§ **TASK DETAILS**
Go from the first line below to the one with "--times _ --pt" and print each line exactly.

§ **DATA BELOW**
===

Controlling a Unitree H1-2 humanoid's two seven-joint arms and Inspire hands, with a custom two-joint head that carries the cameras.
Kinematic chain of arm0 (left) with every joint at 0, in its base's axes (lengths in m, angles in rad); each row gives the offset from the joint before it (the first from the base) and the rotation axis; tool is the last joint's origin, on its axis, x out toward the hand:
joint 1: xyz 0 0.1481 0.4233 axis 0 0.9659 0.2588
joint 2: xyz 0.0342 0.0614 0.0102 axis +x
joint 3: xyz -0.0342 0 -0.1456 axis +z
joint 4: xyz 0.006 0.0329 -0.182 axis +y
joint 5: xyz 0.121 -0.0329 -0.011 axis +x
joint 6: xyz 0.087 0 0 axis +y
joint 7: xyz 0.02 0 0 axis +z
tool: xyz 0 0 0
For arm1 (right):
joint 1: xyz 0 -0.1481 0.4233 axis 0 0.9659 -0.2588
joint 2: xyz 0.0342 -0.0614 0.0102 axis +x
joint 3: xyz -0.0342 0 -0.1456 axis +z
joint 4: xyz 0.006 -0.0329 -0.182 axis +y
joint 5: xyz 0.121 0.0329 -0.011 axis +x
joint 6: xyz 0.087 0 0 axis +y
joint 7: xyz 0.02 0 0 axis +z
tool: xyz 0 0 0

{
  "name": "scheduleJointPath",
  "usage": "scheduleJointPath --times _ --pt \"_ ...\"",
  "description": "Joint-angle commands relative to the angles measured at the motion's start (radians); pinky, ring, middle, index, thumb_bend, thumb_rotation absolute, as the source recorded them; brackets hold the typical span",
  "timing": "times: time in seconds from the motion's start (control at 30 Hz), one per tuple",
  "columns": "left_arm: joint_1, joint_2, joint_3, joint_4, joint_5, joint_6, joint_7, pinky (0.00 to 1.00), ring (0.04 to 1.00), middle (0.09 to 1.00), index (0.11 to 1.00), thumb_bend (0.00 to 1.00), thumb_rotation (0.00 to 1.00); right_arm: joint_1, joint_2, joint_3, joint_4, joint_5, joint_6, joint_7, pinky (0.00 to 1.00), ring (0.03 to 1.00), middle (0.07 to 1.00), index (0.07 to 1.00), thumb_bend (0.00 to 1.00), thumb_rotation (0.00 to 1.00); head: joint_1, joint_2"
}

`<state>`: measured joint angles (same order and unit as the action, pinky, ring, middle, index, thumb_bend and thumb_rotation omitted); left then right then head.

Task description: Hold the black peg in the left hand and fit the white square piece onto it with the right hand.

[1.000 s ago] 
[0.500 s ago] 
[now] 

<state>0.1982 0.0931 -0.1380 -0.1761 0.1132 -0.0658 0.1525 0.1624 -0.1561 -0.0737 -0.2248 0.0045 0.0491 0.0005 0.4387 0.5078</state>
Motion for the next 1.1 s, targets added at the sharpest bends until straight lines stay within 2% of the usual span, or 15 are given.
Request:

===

§ **SOLUTION FOR THIS PROBLEM**
Controlling a Unitree H1-2 humanoid's two seven-joint arms and Inspire hands, with a custom two-joint head that carries the cameras.
Kinematic chain of arm0 (left) with every joint at 0, in its base's axes (lengths in m, angles in rad); each row gives the offset from the joint before it (the first from the base) and the rotation axis; tool is the last joint's origin, on its axis, x out toward the hand:
joint 1: xyz 0 0.1481 0.4233 axis 0 0.9659 0.2588
joint 2: xyz 0.0342 0.0614 0.0102 axis +x
joint 3: xyz -0.0342 0 -0.1456 axis +z
joint 4: xyz 0.006 0.0329 -0.182 axis +y
joint 5: xyz 0.121 -0.0329 -0.011 axis +x
joint 6: xyz 0.087 0 0 axis +y
joint 7: xyz 0.02 0 0 axis +z
tool: xyz 0 0 0
For arm1 (right):
joint 1: xyz 0 -0.1481 0.4233 axis 0 0.9659 -0.2588
joint 2: xyz 0.0342 -0.0614 0.0102 axis +x
joint 3: xyz -0.0342 0 -0.1456 axis +z
joint 4: xyz 0.006 -0.0329 -0.182 axis +y
joint 5: xyz 0.121 0.0329 -0.011 axis +x
joint 6: xyz 0.087 0 0 axis +y
joint 7: xyz 0.02 0 0 axis +z
tool: xyz 0 0 0

{
  "name": "scheduleJointPath",
  "usage": "scheduleJointPath --times _ --pt \"_ ...\"",

No additional output is required for this exercise.